- _Task item_: Lines from the one with "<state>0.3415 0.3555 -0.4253" through the end of the listing below are to be retyped exactly.

- _Source data_:

#####

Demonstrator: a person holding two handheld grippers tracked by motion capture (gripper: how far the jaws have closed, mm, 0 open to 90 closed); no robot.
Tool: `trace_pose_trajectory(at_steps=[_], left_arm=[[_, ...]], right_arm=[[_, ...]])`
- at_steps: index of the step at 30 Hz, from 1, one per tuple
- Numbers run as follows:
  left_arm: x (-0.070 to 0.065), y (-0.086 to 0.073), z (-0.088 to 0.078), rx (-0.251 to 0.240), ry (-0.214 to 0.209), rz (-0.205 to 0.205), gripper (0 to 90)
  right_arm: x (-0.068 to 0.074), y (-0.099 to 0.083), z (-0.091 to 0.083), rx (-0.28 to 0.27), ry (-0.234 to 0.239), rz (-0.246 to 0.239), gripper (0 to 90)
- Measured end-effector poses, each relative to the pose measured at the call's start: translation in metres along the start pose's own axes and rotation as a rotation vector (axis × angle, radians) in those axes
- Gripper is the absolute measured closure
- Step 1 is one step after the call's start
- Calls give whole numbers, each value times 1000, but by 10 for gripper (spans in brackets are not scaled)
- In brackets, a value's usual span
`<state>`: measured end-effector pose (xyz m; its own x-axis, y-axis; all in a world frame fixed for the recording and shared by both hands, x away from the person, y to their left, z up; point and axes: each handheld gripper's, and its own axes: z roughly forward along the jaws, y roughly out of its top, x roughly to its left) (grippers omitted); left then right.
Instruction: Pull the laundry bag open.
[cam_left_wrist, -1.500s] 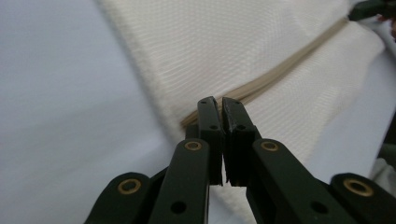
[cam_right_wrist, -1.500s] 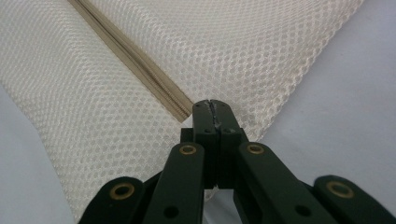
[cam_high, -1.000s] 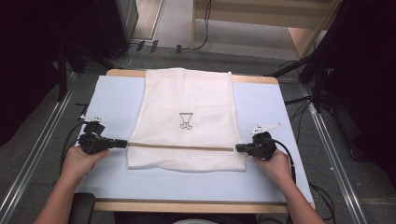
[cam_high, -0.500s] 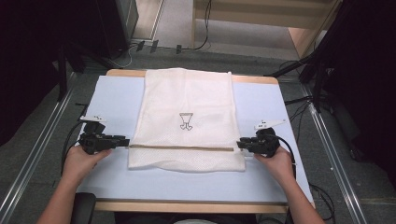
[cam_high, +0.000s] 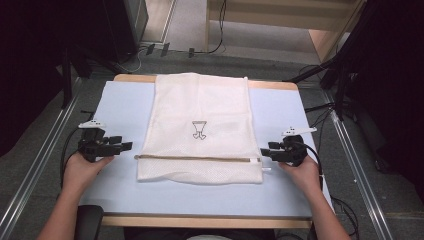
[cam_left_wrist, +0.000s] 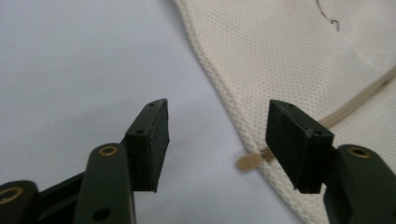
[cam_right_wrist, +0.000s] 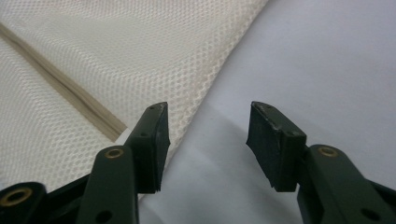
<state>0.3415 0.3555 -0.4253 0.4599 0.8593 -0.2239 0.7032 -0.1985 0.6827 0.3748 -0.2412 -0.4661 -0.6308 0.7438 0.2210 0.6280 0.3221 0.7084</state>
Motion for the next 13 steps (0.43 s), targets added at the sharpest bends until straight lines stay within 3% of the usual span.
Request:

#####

- _Response to the exercise_:
<state>0.3415 0.3555 -0.4253 0.4599 0.8593 -0.2239 0.7032 -0.1985 0.6827 0.3748 -0.2412 -0.4661 -0.6308 0.7438 0.2210 0.6280 0.3221 0.7084</state>
Motion for the next 13 steps (0.43 s), targets added at the sharpest bends until straight lines stay within 3% of the usual span.
Request:

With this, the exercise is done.